- **Instructions for the task**
From the entries that follow, work out how many lines contain "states". Write the number only.
= Beginning of Section =
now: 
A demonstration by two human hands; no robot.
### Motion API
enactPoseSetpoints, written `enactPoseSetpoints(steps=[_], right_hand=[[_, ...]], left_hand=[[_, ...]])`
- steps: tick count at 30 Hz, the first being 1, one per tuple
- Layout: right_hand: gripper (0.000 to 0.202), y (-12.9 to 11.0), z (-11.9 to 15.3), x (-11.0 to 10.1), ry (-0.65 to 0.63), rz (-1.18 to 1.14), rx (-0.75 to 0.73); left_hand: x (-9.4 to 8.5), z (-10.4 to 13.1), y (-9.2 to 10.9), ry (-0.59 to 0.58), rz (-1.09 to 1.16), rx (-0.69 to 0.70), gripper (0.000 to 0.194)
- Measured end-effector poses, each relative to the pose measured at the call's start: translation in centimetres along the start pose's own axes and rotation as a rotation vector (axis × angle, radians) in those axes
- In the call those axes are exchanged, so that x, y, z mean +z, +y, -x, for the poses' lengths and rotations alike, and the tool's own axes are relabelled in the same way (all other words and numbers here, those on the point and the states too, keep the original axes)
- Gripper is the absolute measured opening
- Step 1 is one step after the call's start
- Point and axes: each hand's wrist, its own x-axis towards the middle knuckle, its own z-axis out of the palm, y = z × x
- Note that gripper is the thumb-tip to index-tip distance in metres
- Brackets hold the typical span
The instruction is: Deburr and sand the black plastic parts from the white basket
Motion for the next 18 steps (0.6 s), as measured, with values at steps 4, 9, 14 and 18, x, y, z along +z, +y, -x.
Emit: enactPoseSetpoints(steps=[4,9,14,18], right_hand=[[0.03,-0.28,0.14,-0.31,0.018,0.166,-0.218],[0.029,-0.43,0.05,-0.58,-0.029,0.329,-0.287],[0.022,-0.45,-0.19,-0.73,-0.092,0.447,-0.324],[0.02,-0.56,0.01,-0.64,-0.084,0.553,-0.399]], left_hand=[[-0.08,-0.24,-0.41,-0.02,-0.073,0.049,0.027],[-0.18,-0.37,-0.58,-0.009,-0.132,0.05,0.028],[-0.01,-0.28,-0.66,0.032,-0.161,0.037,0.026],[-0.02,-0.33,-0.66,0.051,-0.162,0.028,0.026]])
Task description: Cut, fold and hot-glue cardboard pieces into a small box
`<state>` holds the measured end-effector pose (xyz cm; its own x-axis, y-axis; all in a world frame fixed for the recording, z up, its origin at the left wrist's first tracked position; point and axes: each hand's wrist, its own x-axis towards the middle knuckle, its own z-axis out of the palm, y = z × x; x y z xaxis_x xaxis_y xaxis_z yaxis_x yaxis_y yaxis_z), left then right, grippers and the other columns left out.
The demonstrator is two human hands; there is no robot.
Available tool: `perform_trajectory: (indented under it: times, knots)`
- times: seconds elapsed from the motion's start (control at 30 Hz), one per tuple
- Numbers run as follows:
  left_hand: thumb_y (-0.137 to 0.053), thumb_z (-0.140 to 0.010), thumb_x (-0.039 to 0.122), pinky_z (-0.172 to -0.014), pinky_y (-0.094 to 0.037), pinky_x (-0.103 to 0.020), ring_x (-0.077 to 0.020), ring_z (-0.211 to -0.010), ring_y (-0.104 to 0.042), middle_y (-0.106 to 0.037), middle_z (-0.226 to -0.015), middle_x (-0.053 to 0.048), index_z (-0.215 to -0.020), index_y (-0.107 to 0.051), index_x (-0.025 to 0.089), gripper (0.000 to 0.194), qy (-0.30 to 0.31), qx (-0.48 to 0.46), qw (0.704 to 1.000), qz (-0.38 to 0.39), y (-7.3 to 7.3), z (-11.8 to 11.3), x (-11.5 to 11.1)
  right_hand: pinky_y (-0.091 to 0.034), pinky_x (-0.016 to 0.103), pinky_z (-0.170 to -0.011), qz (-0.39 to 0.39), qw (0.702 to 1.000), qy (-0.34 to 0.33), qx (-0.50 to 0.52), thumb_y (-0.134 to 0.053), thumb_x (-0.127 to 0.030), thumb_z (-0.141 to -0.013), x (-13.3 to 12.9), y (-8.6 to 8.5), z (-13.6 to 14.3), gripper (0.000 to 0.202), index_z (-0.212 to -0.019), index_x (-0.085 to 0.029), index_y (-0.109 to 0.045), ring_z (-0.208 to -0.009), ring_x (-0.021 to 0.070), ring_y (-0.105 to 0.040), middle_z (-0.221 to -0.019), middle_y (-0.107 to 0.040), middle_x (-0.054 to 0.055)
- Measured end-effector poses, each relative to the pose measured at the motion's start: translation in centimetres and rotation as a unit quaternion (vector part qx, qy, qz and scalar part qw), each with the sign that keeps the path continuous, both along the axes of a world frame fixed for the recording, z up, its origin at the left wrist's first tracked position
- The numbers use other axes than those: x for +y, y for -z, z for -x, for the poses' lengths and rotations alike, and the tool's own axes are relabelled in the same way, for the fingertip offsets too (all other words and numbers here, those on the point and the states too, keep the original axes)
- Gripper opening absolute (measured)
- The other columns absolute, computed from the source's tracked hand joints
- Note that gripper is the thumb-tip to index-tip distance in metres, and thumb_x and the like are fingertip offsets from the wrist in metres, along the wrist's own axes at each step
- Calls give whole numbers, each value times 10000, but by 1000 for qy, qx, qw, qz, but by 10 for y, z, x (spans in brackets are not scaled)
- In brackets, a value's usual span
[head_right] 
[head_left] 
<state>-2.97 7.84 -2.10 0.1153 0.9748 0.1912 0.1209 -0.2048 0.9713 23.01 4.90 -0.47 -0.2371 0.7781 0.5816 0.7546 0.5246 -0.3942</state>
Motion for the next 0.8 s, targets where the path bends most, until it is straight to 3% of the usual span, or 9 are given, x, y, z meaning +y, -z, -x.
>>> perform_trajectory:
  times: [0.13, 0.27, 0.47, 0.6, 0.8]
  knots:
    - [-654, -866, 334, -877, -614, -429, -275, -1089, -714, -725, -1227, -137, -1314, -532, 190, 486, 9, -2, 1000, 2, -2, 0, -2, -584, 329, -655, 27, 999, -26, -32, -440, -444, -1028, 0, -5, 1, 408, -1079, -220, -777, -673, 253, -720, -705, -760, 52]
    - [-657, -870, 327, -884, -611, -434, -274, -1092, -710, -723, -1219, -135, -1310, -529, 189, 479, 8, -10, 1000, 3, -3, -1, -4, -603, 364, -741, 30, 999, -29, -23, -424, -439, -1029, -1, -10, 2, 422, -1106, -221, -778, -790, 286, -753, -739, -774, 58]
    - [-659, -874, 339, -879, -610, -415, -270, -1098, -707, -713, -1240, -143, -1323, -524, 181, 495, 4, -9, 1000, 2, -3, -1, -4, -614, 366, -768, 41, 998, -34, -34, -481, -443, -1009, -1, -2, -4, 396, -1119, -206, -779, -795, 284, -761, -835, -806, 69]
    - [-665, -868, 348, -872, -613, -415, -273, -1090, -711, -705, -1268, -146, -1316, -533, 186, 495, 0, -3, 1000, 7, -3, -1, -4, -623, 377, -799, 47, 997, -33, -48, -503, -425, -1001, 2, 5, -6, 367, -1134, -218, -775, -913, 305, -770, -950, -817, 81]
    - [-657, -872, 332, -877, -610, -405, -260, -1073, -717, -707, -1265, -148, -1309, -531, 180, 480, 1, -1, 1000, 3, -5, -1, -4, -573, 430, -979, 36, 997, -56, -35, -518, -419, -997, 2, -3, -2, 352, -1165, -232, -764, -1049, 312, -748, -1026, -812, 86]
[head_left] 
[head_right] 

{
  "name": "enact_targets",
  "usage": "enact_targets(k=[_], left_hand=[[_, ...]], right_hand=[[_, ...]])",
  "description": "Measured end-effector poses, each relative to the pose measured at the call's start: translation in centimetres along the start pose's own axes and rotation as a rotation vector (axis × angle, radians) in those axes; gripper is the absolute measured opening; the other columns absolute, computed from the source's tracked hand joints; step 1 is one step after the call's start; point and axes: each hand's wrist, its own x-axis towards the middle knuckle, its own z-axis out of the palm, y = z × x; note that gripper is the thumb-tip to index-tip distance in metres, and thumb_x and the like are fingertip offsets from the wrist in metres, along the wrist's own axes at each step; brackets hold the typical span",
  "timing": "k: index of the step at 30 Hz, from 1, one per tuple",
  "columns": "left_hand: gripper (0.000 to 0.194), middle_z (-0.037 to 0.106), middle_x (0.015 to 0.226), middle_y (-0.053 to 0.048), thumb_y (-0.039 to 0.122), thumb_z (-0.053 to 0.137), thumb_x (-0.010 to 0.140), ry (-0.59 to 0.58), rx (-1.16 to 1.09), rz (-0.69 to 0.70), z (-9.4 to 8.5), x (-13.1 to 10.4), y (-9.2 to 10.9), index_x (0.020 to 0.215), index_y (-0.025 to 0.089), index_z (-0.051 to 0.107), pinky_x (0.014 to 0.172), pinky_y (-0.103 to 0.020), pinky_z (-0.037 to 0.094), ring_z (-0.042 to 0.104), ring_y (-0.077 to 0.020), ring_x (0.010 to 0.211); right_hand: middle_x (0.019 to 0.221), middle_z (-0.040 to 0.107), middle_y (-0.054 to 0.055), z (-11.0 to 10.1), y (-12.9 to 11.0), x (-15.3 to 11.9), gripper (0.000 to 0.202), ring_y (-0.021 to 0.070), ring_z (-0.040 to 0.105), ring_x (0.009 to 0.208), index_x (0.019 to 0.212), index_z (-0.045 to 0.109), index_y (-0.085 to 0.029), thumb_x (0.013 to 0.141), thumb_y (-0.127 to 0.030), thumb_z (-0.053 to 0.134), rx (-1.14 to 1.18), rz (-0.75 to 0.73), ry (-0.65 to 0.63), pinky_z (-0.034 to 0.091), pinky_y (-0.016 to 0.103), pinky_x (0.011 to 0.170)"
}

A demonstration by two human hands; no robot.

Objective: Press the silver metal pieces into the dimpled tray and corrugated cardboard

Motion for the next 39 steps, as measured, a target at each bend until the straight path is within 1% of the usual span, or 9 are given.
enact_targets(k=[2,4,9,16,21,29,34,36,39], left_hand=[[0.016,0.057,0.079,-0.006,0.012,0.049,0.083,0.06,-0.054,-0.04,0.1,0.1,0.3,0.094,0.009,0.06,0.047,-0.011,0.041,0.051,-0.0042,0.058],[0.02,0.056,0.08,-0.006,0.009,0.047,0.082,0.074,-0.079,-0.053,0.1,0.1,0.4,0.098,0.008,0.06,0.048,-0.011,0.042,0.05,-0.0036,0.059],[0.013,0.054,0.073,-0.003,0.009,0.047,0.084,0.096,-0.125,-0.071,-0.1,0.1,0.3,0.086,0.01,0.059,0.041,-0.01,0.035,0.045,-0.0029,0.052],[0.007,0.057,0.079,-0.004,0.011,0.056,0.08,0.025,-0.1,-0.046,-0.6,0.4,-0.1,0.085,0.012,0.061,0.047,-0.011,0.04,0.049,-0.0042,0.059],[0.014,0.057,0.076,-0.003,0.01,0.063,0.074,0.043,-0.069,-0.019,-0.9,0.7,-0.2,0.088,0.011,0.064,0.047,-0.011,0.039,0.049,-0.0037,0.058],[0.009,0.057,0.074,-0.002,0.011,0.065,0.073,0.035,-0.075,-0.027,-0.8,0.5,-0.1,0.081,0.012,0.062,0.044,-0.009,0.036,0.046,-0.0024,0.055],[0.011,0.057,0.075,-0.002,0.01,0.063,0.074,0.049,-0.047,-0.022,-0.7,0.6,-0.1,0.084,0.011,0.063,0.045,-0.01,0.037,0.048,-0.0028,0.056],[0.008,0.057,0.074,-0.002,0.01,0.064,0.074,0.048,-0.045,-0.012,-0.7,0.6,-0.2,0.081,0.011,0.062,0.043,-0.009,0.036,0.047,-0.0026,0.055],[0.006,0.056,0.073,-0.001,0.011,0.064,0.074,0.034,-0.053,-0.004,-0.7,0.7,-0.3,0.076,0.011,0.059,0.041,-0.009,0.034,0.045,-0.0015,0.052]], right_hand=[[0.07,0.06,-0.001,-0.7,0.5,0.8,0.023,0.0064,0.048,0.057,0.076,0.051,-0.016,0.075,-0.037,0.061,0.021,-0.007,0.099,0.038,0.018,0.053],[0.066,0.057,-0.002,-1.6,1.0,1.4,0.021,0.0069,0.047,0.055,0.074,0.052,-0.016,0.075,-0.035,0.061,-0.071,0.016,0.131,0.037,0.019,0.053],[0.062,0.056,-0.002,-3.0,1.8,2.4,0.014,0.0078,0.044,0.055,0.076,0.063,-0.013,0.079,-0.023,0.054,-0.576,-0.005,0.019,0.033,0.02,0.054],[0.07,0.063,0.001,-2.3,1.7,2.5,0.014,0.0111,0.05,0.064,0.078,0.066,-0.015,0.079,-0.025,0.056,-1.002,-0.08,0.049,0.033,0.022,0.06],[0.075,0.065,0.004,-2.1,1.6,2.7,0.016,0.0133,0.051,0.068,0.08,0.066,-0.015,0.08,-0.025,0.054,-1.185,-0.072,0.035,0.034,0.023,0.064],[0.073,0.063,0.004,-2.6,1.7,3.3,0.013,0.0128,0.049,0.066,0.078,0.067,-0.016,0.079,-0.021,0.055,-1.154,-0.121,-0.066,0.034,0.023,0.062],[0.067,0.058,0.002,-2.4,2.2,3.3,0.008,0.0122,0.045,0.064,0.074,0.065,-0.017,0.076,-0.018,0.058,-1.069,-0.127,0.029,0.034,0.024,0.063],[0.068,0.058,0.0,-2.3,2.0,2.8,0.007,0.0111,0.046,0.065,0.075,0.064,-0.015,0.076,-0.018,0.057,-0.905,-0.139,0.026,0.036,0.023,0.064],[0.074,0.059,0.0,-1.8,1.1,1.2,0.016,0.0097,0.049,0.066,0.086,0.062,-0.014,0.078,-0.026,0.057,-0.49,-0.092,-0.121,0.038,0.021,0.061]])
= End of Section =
- **Answer section**
2